A 1.00L balloon is filled with helium at 1.20 atm.If the balloon is sqeezed into a 0.500L beaker and doesnt burst ,what is the pressure of the helium?
p₁ =1.2 atm = 121590 Pa
V₁= 1 L=10⁻³ m³
V₂=0.5•10⁻³ m³
p₁V₁=p₂V₂
p₂=p₁V₁/V₂
To determine the pressure of helium in the 0.500L beaker after the balloon is squeezed, we need to apply the ideal gas law equation, which states:
PV = nRT
Where:
- P represents the pressure of the gas
- V represents the volume of the gas
- n represents the amount of substance (in moles)
- R is the ideal gas constant (0.0821 L·atm/(mol·K))

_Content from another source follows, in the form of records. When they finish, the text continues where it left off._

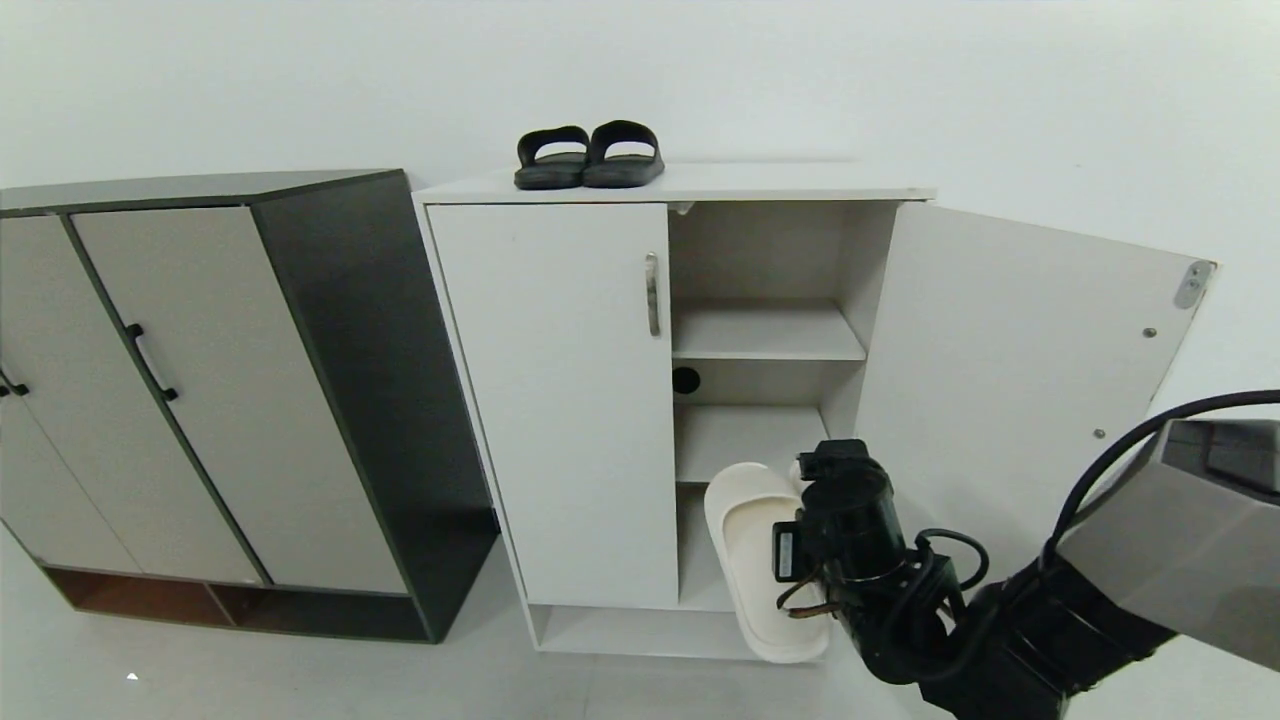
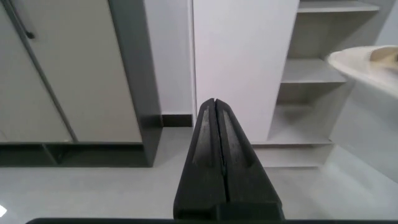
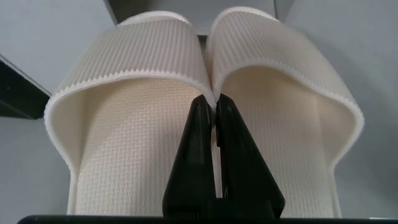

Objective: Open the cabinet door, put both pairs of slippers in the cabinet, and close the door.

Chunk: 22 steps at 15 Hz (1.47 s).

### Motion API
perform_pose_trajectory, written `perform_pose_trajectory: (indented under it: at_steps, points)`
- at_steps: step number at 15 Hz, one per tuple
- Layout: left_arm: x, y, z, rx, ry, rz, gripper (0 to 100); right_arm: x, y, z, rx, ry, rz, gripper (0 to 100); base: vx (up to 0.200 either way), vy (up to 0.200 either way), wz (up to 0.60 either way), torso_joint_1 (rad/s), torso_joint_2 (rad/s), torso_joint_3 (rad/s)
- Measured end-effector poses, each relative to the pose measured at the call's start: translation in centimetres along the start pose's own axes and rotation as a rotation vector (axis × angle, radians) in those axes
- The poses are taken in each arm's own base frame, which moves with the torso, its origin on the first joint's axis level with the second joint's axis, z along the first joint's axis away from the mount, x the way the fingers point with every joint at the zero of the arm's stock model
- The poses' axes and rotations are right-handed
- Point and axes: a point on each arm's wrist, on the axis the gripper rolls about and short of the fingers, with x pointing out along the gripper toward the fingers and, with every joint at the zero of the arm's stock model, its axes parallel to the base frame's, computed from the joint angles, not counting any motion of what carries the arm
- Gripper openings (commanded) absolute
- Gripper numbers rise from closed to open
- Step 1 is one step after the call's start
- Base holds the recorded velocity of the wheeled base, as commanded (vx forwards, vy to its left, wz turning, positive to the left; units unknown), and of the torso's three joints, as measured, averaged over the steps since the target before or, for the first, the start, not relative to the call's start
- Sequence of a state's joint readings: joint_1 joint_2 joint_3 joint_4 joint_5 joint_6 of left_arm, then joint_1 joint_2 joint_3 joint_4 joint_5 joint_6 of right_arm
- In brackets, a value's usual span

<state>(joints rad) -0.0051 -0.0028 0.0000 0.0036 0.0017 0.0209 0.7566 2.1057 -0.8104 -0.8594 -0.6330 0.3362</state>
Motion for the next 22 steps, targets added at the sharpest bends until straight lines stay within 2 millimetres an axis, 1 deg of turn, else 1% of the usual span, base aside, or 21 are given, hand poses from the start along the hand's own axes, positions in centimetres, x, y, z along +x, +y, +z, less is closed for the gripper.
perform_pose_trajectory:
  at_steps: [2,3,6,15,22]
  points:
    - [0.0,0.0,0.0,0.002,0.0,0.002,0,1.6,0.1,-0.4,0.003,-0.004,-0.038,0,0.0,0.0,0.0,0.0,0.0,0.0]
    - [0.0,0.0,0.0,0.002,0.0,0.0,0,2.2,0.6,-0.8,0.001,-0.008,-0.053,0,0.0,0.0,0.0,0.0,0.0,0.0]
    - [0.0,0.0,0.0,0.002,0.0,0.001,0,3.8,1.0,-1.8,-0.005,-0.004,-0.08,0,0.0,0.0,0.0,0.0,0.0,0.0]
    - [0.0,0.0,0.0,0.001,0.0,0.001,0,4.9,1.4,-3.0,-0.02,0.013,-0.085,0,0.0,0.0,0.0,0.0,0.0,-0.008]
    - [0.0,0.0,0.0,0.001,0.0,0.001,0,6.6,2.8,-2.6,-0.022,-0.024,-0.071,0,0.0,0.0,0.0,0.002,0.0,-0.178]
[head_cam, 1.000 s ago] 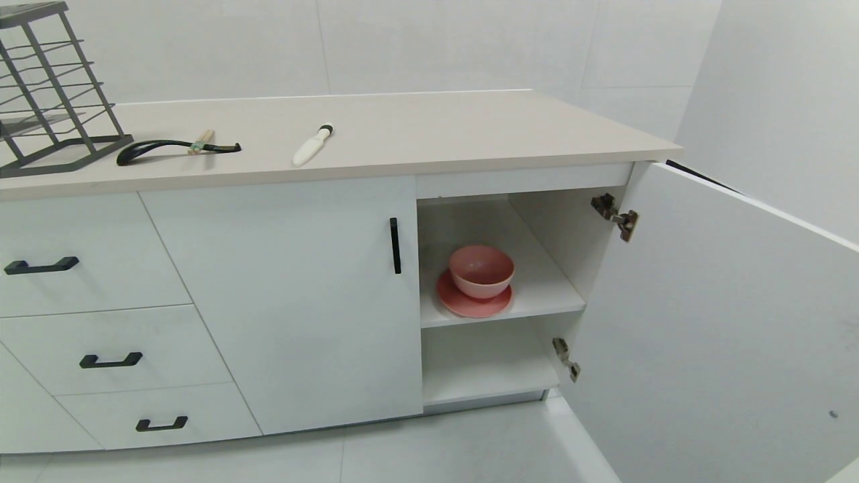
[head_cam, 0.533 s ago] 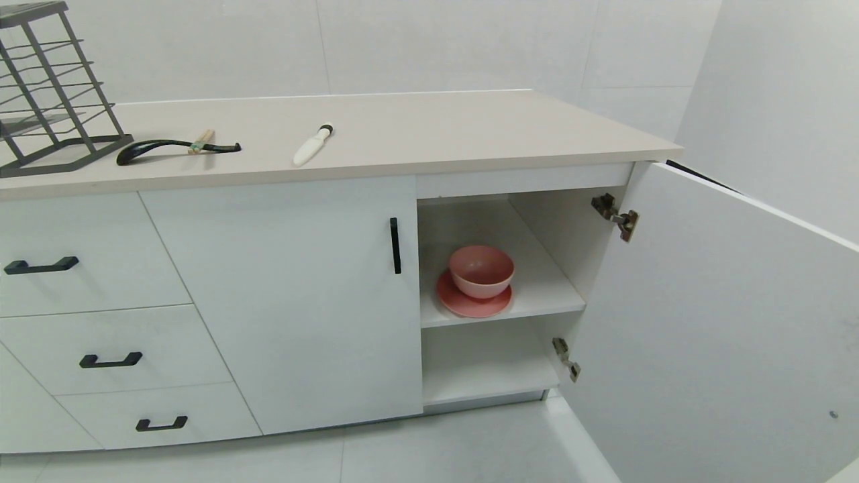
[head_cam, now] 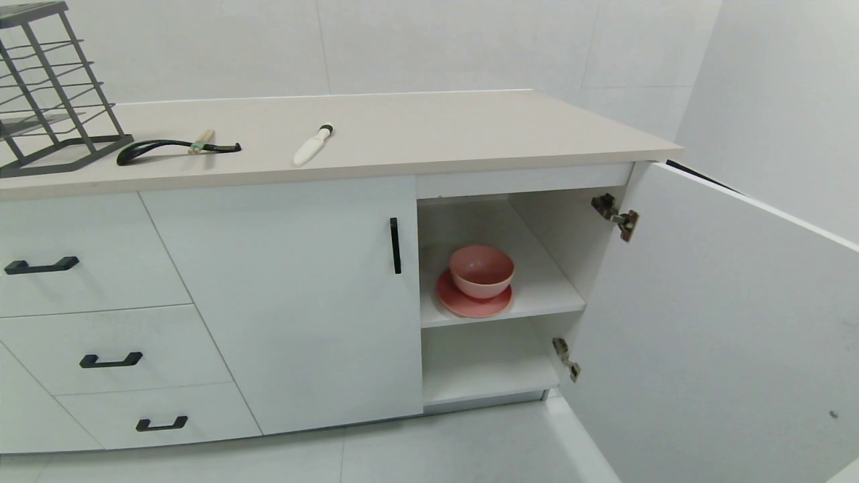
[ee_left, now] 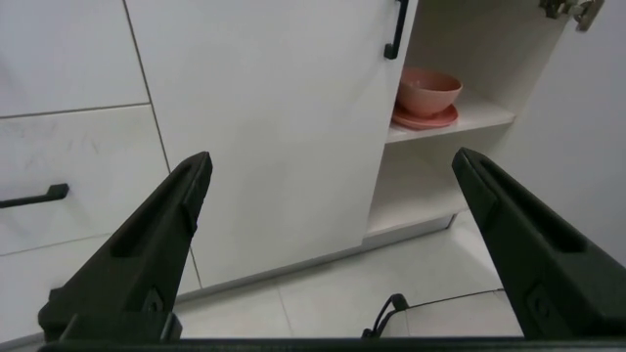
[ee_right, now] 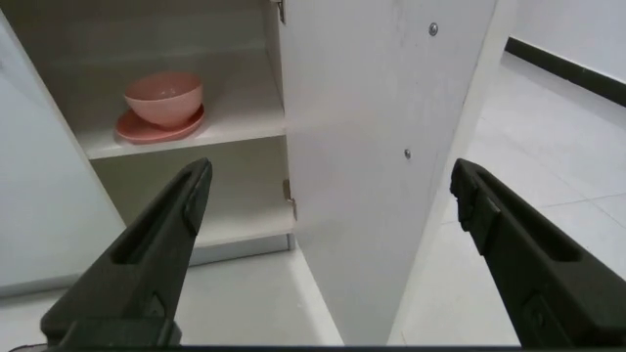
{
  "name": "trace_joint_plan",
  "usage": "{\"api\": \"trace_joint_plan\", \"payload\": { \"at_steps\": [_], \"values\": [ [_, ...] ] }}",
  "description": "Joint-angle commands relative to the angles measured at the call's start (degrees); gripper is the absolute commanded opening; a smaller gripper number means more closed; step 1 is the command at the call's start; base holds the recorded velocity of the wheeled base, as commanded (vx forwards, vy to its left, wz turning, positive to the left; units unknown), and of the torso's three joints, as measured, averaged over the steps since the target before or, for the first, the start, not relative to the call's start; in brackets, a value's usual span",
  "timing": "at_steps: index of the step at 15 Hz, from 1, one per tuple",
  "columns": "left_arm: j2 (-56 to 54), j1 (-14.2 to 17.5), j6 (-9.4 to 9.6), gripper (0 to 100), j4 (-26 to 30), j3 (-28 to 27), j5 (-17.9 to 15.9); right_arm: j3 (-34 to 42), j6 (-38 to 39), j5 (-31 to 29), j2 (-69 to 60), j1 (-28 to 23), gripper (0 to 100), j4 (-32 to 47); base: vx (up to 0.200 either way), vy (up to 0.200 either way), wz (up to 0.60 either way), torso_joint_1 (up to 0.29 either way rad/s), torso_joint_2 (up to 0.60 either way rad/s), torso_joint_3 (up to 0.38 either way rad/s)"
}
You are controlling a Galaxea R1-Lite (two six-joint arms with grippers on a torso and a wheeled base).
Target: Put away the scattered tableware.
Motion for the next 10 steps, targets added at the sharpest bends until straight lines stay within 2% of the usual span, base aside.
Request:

- T represents the temperature in Kelvin
To use this equation, we need to assume that the amount of helium inside the balloon remains constant when it is squeezed into the beaker. Therefore, the number of moles (n) of helium does not change.
Given:
- The initial volume of the balloon is 1.00L
- The initial pressure of helium inside the balloon is 1.20 atm
- The final volume of the balloon when squeezed into the beaker is 0.500L
- We need to find the final pressure of helium inside the beaker
Now let's set up the equation and solve for the final pressure (P):
(P1)(V1) = (P2)(V2)
Where:
- P1 = Initial pressure of helium inside the balloon = 1.20 atm
- V1 = Initial volume of the balloon = 1.00L
- P2 = Final pressure of helium inside the beaker (unknown)
- V2 = Final volume of the balloon when squeezed into the beaker = 0.500L
Plugging in these values into the equation:
(1.20 atm)(1.00 L) = (P2)(0.500 L)
Now, solving for P2:
P2 = (1.20 atm)(1.00 L) / (0.500 L)
P2 = 2.40 atm
Therefore, the pressure of helium inside the 0.500L beaker after the balloon is squeezed will be 2.40 atm.